I heard the same, but "a little better" might only be a few %. I limit my machines to 3 because of the upload size. I'm not running any right now, but single core machines (at least mine anyway) HATED CEP2 units. 100% error rate. Never got it sorted, either. All my multicore machines run them with no trouble, aside for the big uploads choking the network. I did find that running a network proxy helps that as the units load to it first and then up, but it's not a huge benefit.
Someone over at WCG turned me on to this web site for possible help with this.
http://www.experts-exchange.com/OS/L...peed-Tips.html
Tried a few things but it still throttled. Then I switched to CEP2. Probably a bad idea until I sorted this out. Anyone think I should try a reinstall to see if this would help?
Sometimes I am a little dense so if I am missing something help me out.
You have 8 WUs running. 4 @ 100%. If you take the % for Xorg and BoincManager and add those numbers to the remaining 4 you are 99-100% on the other 4. :shrug:
This is a 8 core right machine right? You do not have to run BoincManger, I do not. Xorg will drop to low single digits if no X windows are open. You could also just not run X.

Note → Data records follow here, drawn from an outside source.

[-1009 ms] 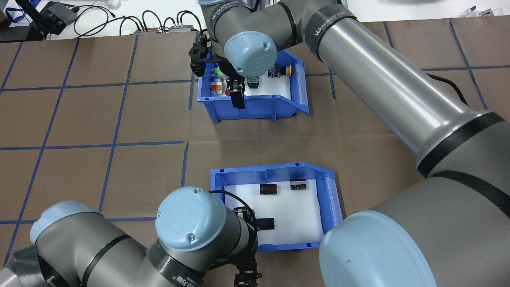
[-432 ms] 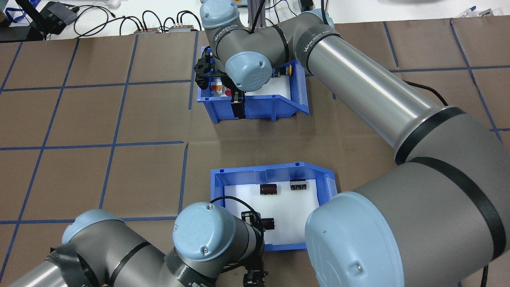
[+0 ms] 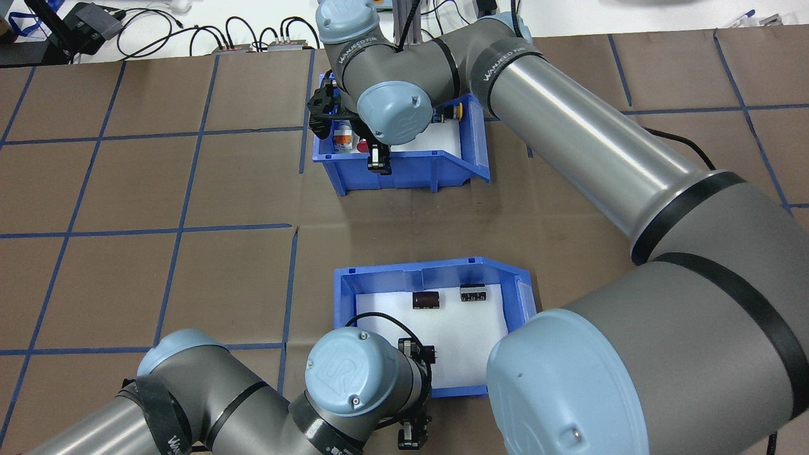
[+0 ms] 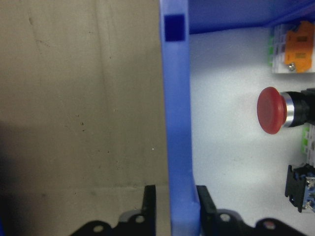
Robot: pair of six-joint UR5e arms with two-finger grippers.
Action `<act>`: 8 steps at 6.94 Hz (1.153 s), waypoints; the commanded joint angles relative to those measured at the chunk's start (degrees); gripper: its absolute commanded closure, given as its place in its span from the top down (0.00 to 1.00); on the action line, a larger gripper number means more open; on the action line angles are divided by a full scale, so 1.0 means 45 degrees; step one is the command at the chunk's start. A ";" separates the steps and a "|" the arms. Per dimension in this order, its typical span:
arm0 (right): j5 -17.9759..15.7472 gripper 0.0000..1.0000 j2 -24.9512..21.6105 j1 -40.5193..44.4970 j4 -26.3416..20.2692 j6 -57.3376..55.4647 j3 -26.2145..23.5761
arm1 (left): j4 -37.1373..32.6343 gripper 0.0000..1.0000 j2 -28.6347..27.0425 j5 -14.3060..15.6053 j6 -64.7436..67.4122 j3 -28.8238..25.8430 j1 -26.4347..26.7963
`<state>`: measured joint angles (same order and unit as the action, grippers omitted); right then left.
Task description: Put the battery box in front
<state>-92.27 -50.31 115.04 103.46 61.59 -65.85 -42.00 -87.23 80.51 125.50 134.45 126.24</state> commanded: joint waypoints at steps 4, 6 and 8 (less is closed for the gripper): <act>-0.0764 0.07 -0.1180 -0.0814 0.0155 0.0840 -0.0231 | -0.1708 0.00 0.2149 0.1796 -0.1921 -0.0190 -0.0238; -0.0883 0.07 -0.1687 -0.1965 0.0114 0.1544 -0.0483 | -0.3199 0.00 0.3442 0.1545 -0.4980 -0.0250 -0.2568; -0.0844 0.07 -0.2641 -0.3097 0.0114 0.2478 -0.1397 | -0.3264 0.00 0.3604 0.0342 -0.7661 -0.0385 -0.5420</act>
<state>-96.17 -59.43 104.41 104.00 69.77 -69.40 -56.12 -71.58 85.92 98.56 133.21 109.94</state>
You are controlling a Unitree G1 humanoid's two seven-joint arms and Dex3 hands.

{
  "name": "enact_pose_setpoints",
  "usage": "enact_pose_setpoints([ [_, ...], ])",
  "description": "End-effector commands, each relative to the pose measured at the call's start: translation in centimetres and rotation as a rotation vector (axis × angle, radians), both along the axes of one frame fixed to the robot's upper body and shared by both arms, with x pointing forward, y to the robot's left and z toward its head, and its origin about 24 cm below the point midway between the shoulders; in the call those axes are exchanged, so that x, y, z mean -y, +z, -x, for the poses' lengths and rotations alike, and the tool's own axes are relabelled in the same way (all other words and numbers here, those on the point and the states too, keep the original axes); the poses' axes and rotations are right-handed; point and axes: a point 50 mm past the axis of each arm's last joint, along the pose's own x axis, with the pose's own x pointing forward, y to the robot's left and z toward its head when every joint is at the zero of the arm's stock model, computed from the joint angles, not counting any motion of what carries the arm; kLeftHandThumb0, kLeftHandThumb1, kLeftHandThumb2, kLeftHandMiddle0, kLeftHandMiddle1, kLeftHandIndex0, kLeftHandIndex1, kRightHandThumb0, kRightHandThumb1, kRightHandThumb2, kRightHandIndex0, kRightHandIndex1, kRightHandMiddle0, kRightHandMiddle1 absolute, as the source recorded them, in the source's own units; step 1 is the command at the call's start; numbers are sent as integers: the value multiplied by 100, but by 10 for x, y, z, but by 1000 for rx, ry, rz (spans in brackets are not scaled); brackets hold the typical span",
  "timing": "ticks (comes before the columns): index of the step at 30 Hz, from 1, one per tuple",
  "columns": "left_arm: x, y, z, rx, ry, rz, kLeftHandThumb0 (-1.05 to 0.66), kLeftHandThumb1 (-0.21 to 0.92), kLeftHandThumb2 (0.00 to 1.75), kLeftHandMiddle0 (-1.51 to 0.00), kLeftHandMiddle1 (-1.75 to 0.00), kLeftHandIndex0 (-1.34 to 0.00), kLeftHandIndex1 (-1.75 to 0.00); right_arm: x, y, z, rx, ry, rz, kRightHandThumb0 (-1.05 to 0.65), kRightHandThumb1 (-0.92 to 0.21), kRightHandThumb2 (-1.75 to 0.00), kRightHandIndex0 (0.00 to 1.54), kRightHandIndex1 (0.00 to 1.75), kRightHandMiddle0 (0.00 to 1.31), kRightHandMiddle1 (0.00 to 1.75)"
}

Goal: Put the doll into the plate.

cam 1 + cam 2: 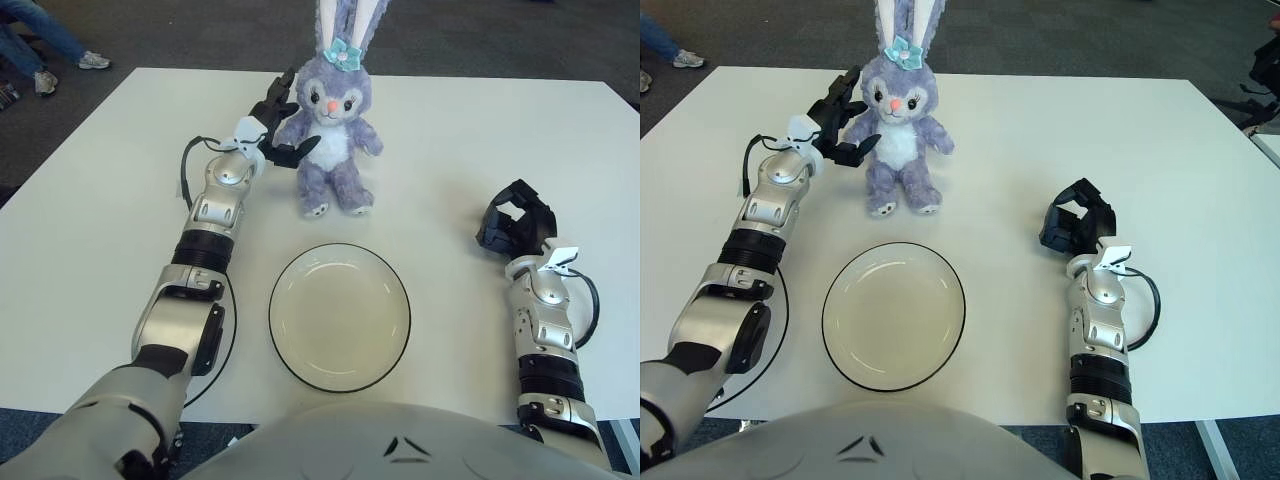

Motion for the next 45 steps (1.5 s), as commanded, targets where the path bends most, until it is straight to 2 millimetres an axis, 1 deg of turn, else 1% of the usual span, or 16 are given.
enact_pose_setpoints([
  [1,8,8,-4,39,-16,-20,-64,43,77,-3,-60,0,0,-4,-24,9,-94,-6,-55,-49,-29,-135,121,175,64,175],
  [6,17,10,-6,58,-21,-30,-60,41,79,-4,-62,0,0,-4,-24,9,-96,-8,-49,-49,-29,-135,120,175,63,175],
  [10,22,10,-9,72,-9,-45,-60,39,80,-3,-63,0,0,-4,-24,9,-98,-7,-49,-49,-30,-133,120,175,63,175],
  [17,28,10,-12,106,25,-59,-69,44,75,0,-69,0,0,-5,-24,9,-98,-7,-56,-48,-32,-131,120,175,61,175],
  [23,31,10,-14,134,56,-69,-74,48,70,0,-75,0,0,-5,-24,9,-98,-7,-56,-49,-30,-133,120,175,62,175],
  [26,35,11,-16,158,78,-73,-77,50,68,0,-75,0,0,-4,-24,9,-99,-7,-56,-49,-30,-134,120,175,63,175],
  [33,43,11,-21,185,118,-58,-76,50,65,0,-67,0,0,-4,-24,9,-99,-4,-59,-49,-29,-135,121,175,63,175],
  [37,48,12,-23,193,127,-63,-74,49,66,0,-59,0,0,-4,-23,10,-97,-1,-57,-49,-29,-135,121,175,64,175],
  [45,60,8,-29,188,176,-118,-80,51,65,0,-49,0,0,-4,-24,11,-93,2,-58,-50,-27,-137,122,175,65,175],
])
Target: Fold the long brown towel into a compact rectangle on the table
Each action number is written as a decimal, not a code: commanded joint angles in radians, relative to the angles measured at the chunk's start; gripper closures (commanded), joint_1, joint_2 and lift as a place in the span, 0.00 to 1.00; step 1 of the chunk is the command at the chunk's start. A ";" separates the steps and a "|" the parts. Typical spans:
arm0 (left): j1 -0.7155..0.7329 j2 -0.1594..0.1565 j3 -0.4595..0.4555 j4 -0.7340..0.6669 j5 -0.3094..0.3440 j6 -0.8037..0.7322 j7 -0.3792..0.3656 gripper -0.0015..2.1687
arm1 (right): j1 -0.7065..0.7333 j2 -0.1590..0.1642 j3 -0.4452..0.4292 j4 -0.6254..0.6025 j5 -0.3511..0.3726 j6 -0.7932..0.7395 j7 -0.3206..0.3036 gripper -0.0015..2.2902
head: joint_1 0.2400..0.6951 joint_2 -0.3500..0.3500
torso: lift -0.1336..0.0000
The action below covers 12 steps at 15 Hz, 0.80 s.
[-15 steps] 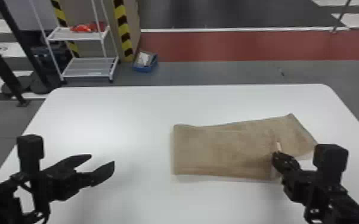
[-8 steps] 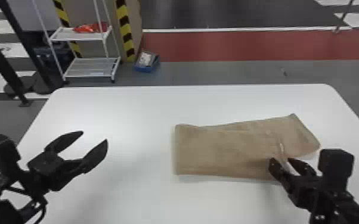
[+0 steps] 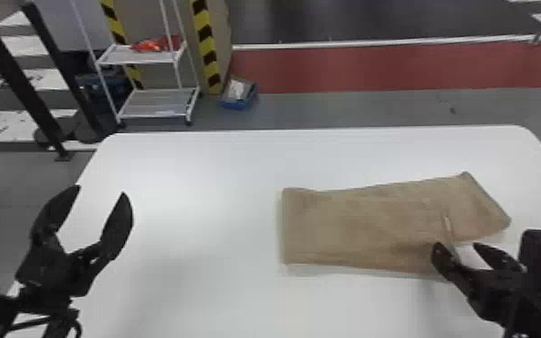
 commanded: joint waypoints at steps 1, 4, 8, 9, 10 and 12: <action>0.014 0.006 -0.011 0.007 0.003 -0.026 -0.003 0.04 | -0.016 0.001 0.000 0.031 0.002 -0.019 0.000 0.20 | 1.00 0.67 | 0.08; 0.014 0.009 -0.008 0.006 0.000 -0.020 -0.011 0.04 | -0.022 0.001 0.002 0.051 0.003 -0.031 0.000 0.23 | 1.00 0.66 | 0.08; 0.014 0.024 -0.001 -0.019 -0.019 0.097 -0.040 0.04 | -0.016 0.001 0.011 0.051 0.000 -0.046 0.000 0.33 | 1.00 0.65 | 0.08; 0.015 0.026 -0.001 -0.022 -0.036 0.115 -0.043 0.04 | -0.016 0.001 0.017 0.050 0.000 -0.046 0.000 0.36 | 1.00 0.65 | 0.08; 0.015 0.029 -0.001 -0.034 -0.066 0.140 -0.048 0.04 | -0.016 0.001 0.022 0.050 0.000 -0.046 0.000 0.36 | 1.00 0.65 | 0.08; 0.018 0.032 0.007 -0.053 -0.122 0.173 -0.071 0.04 | -0.016 0.001 0.033 0.042 0.000 -0.046 0.000 0.36 | 1.00 0.64 | 0.08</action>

Ya know, I plain forgot to check that. Out of a possible 800% (8 cores at 100%) top is showing a sum total of 797%, breaking that down that means the machine is at 99.6% total CPU utilisation. That's actually pretty good! All the tweaks in the world will not gain you any more than that last 0.4%, though ditching X and boincmgr will gain you the equivalent of 20% of one CPU (roughly) by removing competing processes.
Woke up this morning to find error's up the kazoo. Reading the log shows right after it connected at 1am to do it's upload, what wasnt crunched went to errors. Decided to reduce even more to just 2 per machine. To much a royal PITA. Went ahead and assigned each core to performance instead of using commands in terminal. Will see what happens. Thanks again.
BTW, this is a 8 core machine. 2 E5472's.
FYI- The package command for Ubuntu now installs 6.10.58 of Boinc.